§ **Problem**: Starting at the top of the entries below, print each line exactly until the line with "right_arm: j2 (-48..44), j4" has been printed too.

===============

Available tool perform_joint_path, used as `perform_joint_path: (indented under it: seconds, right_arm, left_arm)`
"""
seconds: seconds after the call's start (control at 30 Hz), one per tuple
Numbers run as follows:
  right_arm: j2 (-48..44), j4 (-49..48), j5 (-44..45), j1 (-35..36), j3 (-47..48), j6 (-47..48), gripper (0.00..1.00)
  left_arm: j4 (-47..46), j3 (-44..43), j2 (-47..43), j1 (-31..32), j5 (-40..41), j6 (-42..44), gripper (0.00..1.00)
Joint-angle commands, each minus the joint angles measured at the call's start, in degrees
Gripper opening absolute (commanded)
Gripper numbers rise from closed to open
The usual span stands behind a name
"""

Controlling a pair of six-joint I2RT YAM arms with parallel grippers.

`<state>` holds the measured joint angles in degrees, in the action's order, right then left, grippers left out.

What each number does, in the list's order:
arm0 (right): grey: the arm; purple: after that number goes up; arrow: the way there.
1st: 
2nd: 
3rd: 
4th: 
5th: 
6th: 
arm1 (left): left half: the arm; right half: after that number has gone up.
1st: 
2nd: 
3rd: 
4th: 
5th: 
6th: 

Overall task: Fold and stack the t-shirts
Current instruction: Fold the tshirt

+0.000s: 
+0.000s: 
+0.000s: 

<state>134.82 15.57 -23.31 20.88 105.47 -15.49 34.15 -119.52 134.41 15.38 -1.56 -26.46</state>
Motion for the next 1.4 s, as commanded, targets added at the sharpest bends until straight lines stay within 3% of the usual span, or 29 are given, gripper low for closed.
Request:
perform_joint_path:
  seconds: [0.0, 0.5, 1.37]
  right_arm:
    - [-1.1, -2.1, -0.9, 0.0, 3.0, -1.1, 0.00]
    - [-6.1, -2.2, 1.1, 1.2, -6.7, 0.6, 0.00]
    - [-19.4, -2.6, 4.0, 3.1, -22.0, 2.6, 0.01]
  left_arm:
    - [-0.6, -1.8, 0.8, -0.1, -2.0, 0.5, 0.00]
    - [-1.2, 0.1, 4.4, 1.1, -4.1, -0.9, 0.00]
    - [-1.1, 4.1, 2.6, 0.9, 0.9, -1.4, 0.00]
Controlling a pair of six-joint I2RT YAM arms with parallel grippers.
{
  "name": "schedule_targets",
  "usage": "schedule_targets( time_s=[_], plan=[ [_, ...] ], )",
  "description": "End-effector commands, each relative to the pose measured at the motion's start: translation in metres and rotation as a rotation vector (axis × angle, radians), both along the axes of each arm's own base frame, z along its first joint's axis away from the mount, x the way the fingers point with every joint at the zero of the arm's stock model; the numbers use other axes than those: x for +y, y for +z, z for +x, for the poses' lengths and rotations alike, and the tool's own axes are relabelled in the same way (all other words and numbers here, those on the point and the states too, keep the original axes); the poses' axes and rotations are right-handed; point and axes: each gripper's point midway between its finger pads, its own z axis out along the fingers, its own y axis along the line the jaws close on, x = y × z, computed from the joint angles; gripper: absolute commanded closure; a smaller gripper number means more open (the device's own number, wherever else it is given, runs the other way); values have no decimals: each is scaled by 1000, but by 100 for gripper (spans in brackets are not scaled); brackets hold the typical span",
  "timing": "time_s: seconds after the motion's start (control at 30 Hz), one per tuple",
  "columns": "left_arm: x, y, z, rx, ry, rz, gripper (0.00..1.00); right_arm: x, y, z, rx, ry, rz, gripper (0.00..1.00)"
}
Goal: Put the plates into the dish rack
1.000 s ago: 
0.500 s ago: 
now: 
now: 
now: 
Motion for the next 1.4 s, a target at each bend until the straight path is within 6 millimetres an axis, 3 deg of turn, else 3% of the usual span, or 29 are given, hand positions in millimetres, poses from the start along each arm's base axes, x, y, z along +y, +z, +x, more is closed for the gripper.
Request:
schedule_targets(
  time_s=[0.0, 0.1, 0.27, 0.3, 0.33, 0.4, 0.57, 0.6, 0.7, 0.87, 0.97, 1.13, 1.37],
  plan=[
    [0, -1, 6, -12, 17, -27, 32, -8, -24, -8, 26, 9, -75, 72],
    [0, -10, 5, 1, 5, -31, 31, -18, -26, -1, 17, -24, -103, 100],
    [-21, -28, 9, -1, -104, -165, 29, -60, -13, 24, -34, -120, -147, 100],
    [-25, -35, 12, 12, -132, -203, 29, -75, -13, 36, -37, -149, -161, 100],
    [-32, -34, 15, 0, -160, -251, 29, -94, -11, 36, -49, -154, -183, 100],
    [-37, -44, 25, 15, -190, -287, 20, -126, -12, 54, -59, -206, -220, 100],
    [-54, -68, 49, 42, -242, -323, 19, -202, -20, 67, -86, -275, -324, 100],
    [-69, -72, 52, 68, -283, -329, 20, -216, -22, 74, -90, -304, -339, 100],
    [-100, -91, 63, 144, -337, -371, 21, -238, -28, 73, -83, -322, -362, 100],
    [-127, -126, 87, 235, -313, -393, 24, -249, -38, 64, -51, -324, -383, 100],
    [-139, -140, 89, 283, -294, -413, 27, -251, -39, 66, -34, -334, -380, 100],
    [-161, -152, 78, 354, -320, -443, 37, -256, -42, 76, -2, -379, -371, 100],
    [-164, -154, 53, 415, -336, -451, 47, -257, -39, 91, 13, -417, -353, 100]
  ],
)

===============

§ **Solution to the problem**:
Available tool perform_joint_path, used as `perform_joint_path: (indented under it: seconds, right_arm, left_arm)`
"""
seconds: seconds after the call's start (control at 30 Hz), one per tuple
Numbers run as follows:
  right_arm: j2 (-48..44), j4 (-49..48), j5 (-44..45), j1 (-35..36), j3 (-47..48), j6 (-47..48), gripper (0.00..1.00)

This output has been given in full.